Have a look at the history of the games and you might end up with a different view, because when they first started, pursuits like that were more than welcome at the Games.
In fact, you could argue that they've got just as much right to be there as any other sport - because the modern Olympics could do with a bit of an image change.
Go back to when it first started, and the Olympics was a pretty different sight to what we see now.
Its origins lie in the Victorian notions of amateur competition that would foster friendly competition between the relatively new nation states around the globe.
Unfortunately, it didn't work that well - only 18 years after it began, World War I started. But the fact remained that even back then it was open to trying a variety of new events, some of which weren't even sports at all.
It endured the war, and by 1924 was attracting competitors from around the world again.
The Paris Olympics in 2024 will be 100 years after the last time Games were held there.
While the 1924 version is most remembered for the 100 metre sprint final immortalised in the movie Chariots of Fire (New Zealander Arthur Porritt won a bronze medal in that one), it also included an art competition.
Medals were awarded for architecture, painting, literature and sculpture - with one gold medal going to an oil painting of a game of rugby done by a contestant from Luxembourg.
Art competitions remained in the Games until 1948, and were only stopped because of the problems with regarding the artists as professionals.
Go back even further to the other time Paris hosted the Games, in 1900, and you'll see even more evidence that including sports like breakdancing is actually a nod its history in the city.
That year, events including motor racing, ballooning and croquet. Target shooting involved using actual live birds, and a combined team from Sweden and Denmark won gold in a sport that would be undoubtedly be a hit with spectators if it ever made a comeback nowadays: tug of war.

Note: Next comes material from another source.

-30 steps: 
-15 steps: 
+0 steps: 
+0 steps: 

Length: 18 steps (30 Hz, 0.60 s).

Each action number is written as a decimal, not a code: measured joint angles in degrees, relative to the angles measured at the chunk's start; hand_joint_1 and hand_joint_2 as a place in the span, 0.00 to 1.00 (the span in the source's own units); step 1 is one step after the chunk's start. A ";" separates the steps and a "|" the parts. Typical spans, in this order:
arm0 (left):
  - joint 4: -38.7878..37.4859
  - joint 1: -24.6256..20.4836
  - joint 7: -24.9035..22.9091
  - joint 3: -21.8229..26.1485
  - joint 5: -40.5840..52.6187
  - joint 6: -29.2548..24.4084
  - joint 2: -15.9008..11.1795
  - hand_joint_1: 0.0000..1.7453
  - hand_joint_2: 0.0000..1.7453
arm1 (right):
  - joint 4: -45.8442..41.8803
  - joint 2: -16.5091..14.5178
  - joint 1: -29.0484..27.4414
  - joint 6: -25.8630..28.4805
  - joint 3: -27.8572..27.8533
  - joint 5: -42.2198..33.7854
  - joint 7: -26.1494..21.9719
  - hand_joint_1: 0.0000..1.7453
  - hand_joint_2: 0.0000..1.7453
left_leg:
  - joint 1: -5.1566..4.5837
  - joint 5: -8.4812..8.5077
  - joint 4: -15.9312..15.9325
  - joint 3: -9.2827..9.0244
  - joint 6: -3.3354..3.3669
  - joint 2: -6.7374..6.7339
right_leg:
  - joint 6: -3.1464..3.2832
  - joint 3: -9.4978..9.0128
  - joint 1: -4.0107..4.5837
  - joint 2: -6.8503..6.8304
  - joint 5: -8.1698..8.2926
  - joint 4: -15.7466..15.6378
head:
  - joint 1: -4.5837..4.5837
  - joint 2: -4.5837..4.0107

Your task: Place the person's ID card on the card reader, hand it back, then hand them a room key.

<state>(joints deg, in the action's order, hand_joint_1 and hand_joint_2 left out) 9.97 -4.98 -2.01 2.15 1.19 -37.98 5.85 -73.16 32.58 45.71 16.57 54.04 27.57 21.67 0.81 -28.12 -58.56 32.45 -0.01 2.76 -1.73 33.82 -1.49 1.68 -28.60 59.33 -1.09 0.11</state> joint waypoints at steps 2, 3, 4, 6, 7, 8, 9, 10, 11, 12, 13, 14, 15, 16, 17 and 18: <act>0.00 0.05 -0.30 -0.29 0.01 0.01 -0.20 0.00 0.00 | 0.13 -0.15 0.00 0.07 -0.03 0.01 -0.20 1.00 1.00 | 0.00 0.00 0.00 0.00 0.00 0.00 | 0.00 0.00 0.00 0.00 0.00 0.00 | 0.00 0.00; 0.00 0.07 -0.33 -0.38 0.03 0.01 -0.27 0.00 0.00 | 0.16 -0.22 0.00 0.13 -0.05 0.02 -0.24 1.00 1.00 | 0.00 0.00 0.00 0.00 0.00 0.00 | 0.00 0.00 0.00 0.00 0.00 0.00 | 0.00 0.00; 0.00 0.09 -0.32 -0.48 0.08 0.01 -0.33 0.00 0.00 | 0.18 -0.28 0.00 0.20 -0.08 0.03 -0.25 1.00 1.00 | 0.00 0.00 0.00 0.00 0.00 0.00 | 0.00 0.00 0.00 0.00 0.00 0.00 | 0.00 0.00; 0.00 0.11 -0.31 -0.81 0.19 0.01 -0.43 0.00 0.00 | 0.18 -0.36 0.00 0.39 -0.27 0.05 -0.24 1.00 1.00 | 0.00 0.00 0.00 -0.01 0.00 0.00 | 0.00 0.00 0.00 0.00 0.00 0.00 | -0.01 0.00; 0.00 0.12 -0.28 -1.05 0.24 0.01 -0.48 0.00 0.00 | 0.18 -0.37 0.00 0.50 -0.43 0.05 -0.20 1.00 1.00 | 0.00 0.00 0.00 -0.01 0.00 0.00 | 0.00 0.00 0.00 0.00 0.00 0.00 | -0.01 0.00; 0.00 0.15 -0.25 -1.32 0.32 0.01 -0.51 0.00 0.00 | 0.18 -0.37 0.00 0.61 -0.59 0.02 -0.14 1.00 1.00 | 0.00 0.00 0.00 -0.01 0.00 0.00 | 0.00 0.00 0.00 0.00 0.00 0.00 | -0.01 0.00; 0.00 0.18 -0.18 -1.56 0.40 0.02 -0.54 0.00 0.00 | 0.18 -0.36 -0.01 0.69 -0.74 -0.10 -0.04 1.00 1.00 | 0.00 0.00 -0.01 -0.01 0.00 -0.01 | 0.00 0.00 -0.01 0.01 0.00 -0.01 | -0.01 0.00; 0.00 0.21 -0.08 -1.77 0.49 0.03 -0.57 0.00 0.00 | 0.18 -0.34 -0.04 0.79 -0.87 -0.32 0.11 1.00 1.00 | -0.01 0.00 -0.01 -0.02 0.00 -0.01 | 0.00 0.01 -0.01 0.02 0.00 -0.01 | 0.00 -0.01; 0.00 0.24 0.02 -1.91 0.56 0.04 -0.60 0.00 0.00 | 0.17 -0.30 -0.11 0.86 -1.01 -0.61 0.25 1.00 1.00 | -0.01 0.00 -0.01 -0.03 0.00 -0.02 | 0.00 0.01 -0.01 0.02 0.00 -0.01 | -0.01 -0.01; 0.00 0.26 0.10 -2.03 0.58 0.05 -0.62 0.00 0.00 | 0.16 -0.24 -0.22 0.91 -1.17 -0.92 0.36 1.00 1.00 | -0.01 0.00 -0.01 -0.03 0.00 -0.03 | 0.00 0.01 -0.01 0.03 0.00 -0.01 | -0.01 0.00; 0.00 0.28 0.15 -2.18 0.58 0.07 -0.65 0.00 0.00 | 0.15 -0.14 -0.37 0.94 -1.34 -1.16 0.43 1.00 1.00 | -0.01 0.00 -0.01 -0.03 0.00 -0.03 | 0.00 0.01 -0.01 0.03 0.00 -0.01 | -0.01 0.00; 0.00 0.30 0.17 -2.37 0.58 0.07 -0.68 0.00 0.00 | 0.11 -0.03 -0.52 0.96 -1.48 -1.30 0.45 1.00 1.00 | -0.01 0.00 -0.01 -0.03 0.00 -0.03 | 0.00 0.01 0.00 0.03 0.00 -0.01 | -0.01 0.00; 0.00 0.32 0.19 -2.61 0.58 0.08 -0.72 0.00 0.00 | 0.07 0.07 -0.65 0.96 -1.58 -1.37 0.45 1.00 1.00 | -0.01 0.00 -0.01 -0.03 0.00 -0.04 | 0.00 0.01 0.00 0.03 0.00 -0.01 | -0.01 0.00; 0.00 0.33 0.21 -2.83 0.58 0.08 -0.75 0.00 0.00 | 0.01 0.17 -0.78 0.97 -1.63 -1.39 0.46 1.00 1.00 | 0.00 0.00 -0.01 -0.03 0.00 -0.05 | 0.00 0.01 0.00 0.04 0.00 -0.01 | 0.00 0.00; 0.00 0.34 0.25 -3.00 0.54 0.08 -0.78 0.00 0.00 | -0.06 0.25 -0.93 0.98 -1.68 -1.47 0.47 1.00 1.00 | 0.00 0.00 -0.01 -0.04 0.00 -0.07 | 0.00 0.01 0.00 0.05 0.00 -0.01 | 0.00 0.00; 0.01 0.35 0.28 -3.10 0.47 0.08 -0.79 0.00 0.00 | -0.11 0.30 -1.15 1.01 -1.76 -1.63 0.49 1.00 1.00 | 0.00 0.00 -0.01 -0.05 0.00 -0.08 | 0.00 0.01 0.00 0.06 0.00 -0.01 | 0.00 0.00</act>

The ironic thing is that the most iconic traditions of the Olympics that we associate with it today are actually rooted in the history that is worth remembering, but definitely not celebrating.
Parades of nations, the lighting of the torch and carefully choreographed opening ceremonies are something that the Nazi organisers of the Berlin Olympics concocted in 1936 to blatantly display just how great they thought Adolf Hitler was.
Likewise, obsession with topping the medal table is a direct hangover from the Cold War, when the Soviet bloc and United States were desperate to claim any sort of advantage over one another.
This of course led to the systematic drugs cheating programmes that continue on to this day.
Even the simple honour of hosting the Olympics is now a gigantic public issue, with more bad press than good about how quickly it will bankrupt the city that hosts it.
The most infamous is the case of Montreal, which took 30 years to pay off the billion dollar debt it racked up from hosting the 1976 Games.
So really, the further the Olympics can move away from the sort of jingoistic nationalism it embodies and economic mess it has become, the better.
Bringing in something different, like breakdancing, isn't going to change the perception of it overnight. But it is a step forwards towards being something different, and a step backwards to a simpler, more innocent Olympic Games.